_Aim of the task_
Set down, word for word, the line with "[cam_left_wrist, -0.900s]" and the lines after it through the final line of the data below, without pictures.
── Dataset extract
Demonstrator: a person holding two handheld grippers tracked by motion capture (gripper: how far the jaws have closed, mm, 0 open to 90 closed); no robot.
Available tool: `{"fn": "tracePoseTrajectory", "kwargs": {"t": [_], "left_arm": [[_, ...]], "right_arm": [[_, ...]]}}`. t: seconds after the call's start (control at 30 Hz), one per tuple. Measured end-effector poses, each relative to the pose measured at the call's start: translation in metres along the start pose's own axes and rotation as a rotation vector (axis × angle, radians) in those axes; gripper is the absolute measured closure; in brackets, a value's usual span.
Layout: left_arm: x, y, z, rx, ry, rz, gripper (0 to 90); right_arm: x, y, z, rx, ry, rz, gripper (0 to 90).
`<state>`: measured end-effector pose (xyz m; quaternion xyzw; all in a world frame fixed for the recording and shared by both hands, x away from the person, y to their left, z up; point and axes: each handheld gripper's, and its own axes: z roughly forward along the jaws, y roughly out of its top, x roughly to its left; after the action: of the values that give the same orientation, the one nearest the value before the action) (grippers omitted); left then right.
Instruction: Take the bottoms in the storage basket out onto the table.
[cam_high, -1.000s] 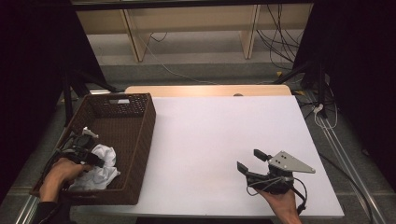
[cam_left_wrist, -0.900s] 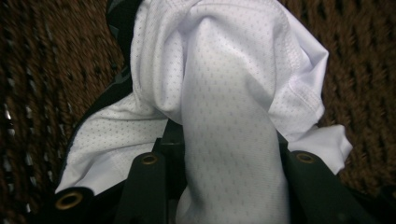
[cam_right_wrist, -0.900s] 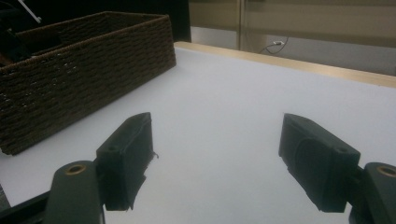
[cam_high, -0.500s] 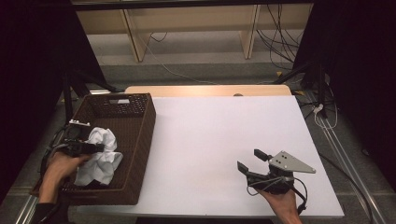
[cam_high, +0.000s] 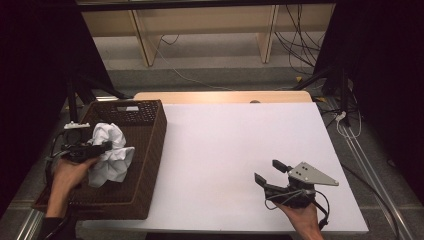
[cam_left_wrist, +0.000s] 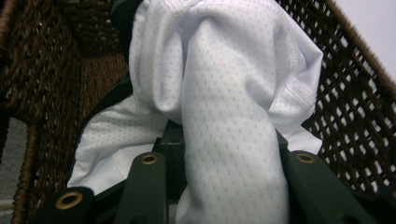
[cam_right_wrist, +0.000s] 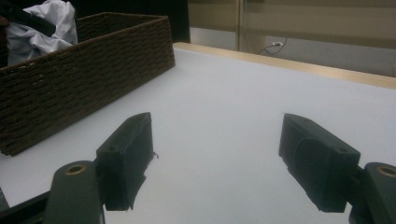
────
_Written solution_
[cam_left_wrist, -0.900s] 
[cam_right_wrist, -0.900s] 
[cam_high, -0.500s] 
[cam_high, +0.000s] 
[cam_left_wrist, +0.000s] 
[cam_right_wrist, +0.000s] 

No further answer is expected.